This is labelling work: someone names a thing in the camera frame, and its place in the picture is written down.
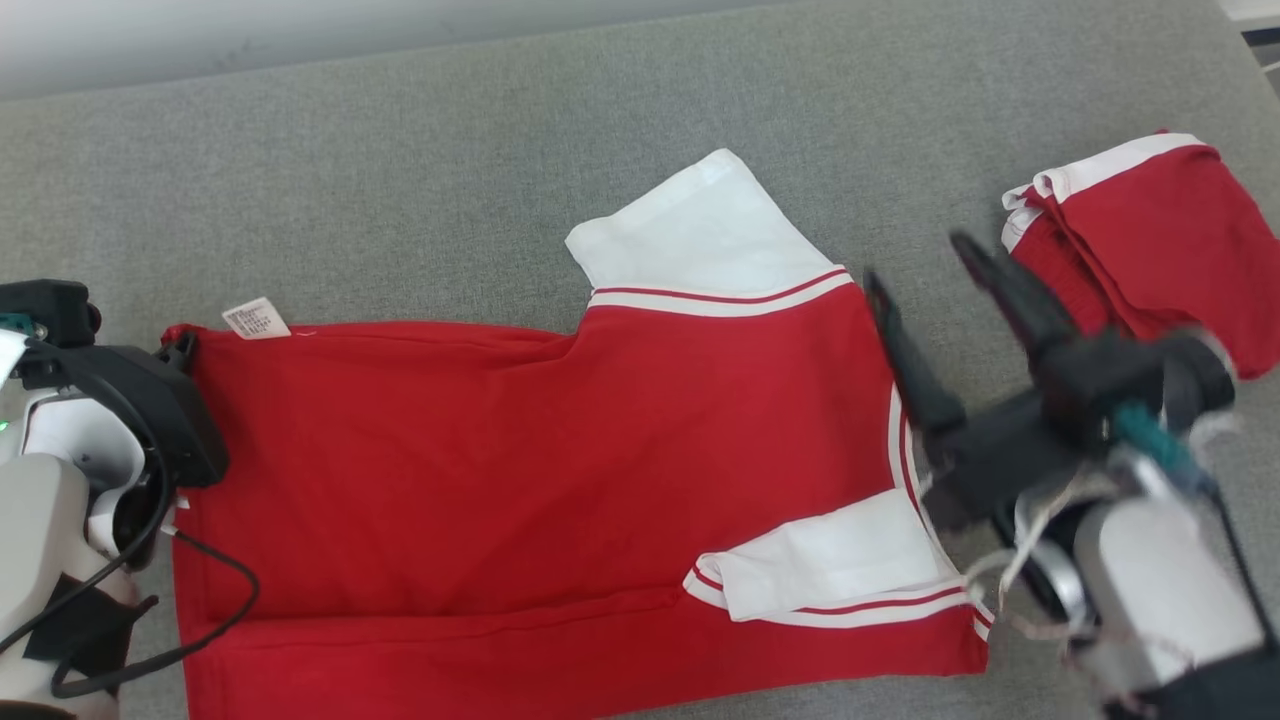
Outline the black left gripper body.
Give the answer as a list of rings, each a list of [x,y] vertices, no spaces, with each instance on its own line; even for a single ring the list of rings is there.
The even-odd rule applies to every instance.
[[[187,359],[175,348],[28,348],[23,387],[55,393],[28,402],[23,452],[73,462],[105,488],[131,487],[146,468],[166,468],[179,487],[219,483],[229,454]]]

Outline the red shorts with white stripe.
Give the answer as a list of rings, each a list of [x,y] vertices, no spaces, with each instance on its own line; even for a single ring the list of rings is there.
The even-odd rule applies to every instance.
[[[1219,151],[1162,132],[1004,193],[1001,240],[1088,334],[1211,333],[1247,380],[1280,365],[1280,238]]]

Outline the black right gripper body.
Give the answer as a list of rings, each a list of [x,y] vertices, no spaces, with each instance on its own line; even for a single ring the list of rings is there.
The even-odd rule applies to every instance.
[[[1142,342],[1107,331],[1039,356],[1021,392],[968,413],[925,378],[925,455],[933,483],[925,510],[941,530],[963,530],[1010,509],[1039,486],[1066,480],[1120,441],[1116,411],[1135,406],[1175,433],[1230,407],[1235,372],[1207,337]]]

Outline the red jersey with white sleeves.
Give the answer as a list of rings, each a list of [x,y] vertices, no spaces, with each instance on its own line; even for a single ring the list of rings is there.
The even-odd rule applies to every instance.
[[[196,328],[230,452],[182,530],[259,578],[189,720],[582,720],[979,674],[851,273],[721,149],[566,241],[576,331]]]

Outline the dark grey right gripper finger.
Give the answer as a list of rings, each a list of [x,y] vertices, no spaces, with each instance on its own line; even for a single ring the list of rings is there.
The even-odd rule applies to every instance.
[[[1052,290],[1011,258],[1004,243],[982,243],[968,232],[952,232],[950,243],[972,281],[995,301],[1037,373],[1044,357],[1079,336],[1076,323]]]
[[[908,332],[900,307],[879,274],[864,272],[863,288],[902,407],[911,424],[924,436],[945,434],[963,425],[966,420],[965,407],[933,373],[925,355]]]

# # # # # # #

> TASK STATEMENT: What you return should be only the exact lines from the top of the entries through the line with "Outline the black left gripper body.", minus the pictures.

> YOUR SOLUTION:
This is labelling work: someone names a thing in the camera frame, and its place in the picture is written down.
Outline the black left gripper body.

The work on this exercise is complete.